Bas salaires et électricité pas chère pour attirer Northvolt
Dominique Talbot|Mis à jour le 19 septembre 2024Selon le député péquiste Pascal Paradis, le gouvernement caquiste vend le «cheap labor» du Québec. (Photo: Jacques Boissinot La Presse Canadienne)
Salaires en bas de la moyenne nord-américaine, hydroélectricité à bas coût. Ce sont notamment avec ces arguments qu’Investissement Québec a incité Northvolt à s’installer dans la province, selon des documents obtenus en vertu de la Loi d’accès à l’information et rendus publics par le Parti québécois.
Le document, demandé au mois de février dernier par Radio-Canada, et consulté par Les Affaires, a été présenté à Northvolt le 7 mars 2022. Préparé pour l’entreprise, il souligne le fait que les coûts de main-d’œuvre au Québec sont 14% inférieurs à ceux de la moyenne du nord-est des États-Unis. En dollars américains, écrit Investissement Québec, ils sont de 25,90$US, comparativement à 26,60$US en Ontario et 34,80$US dans l’État de New York.
Selon le député péquiste Pascal Paradis, le gouvernement caquiste vend le «cheap labor» du Québec.
«Le premier ministre dit que peu importe la nature de l’entreprise, ce qui est important, c’est qu’elles paient de bons salaires. Pendant qu’il dit ça publiquement aux Québécoises et Québécois, ce qui était vendu aux entreprises étrangères derrière des portes closes, c’est que le Québec paie des salaires plus bas que d’autres juridictions au Canada et aux États-Unis. Avec des tableaux qui les comparent. […] C’est particulièrement choquant», dit Pascal Paradis, en entrevue avec Les Affaires.
Sur le réseau social X, la député libérale Marwa Rizqy a réagi en tenant essentiellement le même discours, écrivant: « François Legault, un homme qui plaide des deux côtés de la bouche: il promet aux Québécois des “jobs payantes”, puis se vire de bord pour vanter le “cheap labor” québécois aux entreprises étrangères comme Northvolt ».
De son côté, Investissement Québec (IQ) se défend de vanter les bas salaires du Québec auprès des entreprises étrangères.
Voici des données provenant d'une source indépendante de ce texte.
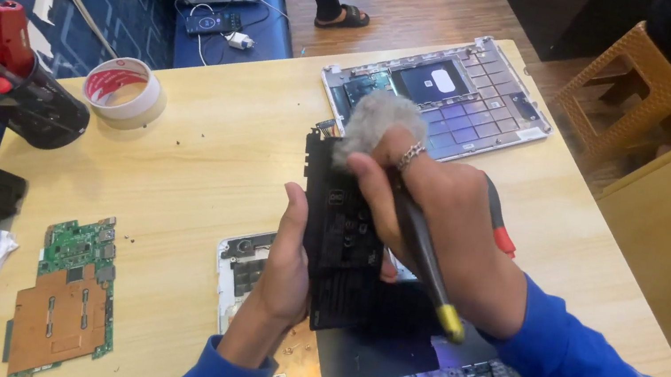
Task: Disassembling a laptop by removing the back cover, unscrewing internal components, extracting the motherboard and battery, and cleaning parts with a brush.
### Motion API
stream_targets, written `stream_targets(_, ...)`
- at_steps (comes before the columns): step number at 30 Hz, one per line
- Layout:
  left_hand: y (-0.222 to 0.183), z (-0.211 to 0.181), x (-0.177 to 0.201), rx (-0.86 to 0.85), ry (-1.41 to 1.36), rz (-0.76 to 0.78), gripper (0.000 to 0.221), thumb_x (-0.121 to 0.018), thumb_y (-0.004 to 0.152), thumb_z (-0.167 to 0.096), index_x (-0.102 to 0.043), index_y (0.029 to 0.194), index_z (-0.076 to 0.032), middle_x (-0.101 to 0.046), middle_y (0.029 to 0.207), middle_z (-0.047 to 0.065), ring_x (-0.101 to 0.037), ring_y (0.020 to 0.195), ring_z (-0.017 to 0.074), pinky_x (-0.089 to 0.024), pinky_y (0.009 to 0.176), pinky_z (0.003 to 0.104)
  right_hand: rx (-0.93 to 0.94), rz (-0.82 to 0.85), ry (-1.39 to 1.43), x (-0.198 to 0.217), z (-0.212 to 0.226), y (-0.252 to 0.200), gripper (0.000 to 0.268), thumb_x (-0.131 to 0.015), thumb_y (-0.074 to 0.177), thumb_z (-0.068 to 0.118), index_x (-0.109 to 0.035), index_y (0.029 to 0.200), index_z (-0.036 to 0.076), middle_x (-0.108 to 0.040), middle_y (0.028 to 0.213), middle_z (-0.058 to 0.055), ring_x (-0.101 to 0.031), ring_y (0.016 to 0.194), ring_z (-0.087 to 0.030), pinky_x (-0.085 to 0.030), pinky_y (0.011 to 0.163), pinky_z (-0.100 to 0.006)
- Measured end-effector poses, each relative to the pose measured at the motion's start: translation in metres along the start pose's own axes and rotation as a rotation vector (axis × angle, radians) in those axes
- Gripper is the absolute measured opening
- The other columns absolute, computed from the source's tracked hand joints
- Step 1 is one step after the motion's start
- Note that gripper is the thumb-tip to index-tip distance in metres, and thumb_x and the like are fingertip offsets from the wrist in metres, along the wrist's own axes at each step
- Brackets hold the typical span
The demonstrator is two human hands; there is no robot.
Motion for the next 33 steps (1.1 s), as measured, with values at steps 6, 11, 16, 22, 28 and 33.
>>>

« Il s’agissait plutôt d’établir une comparaison factuelle entre le Québec et les autres lieux potentiels que Northvolt envisageait pour implanter son projet. Plusieurs données ont été présentées lors de cette rencontre, dont la comparaison du coût de la production des cathodes et des anodes au Québec, du coût de l’électricité, du coût de transport vers le grand centre de la production automobile en Amérique du Nord », exprime Catherine Salvail, porte-parole d’IQ.
Aussi, le document rédigé en 2021, soit avant la vague d’annonces en lien avec la filière batterie en 2022 et 2023, avance que le salaire médian de cinq catégories d’emplois du secteur manufacturier de la batterie est de 30 % inférieur à celui d’autres endroits en Amérique du Nord.
Par exemple, il est écrit que pour un scientifique de la batterie, le salaire médian au Québec est de 74 004$US, alors qu’il est de 105 404$US à Austin, au Texas, et de 121 100$US à San Francisco.
Pour un ingénieur de production, il se situe à 64 336$US dans la province, contre 105 337$US dans la métropole californienne.
« L’entreprise avait aussi demandé que nos experts leur présentent une comparaison des salaires pour des rôles clés dans le secteur de la batterie avec d’autres marchés concurrents, comme le nord-est des États-Unis ou de grandes villes actives dans ce secteur stratégique. Les données sont factuelles et le reflet de la situation à ce moment », explique Catherine Salvail.
La porte-parole ajoute que les équipes d’Investissement Québec International font couramment ce genre de présentation pour exposer l’écosystème d’affaires et le contexte réglementaire québécois.
Le document fait également largement état du coût inférieur de l’énergie au Québec, qui, au moment de la publication du document, était de 5,20 cents canadiens le kWh, comparativement à 11,23 cents à Toronto et à 21,15 cents à Boston.
« On vend le contexte québécois en insistant sur le fait que l’électricité ne sera pas chère. Que vous aurez accès à des ressources énergétiques pas chères », dit Pascal Paradis.
« Est-ce que l’on maximise ce que le Québec peut tirer de la présence de ces entreprises et que ce soit équitable lorsqu’il y a des projets comme ceux-ci, c’est ça la question. Comment le gouvernement négocie les ententes avec les entreprises étrangères? », se demande-t-il.
Au moment de publier ces lignes, le ministère de l’Économie, de l’Innovation et de l’Énergie n’avait pas encore retourné la demande d’entrevue de Les Affaires.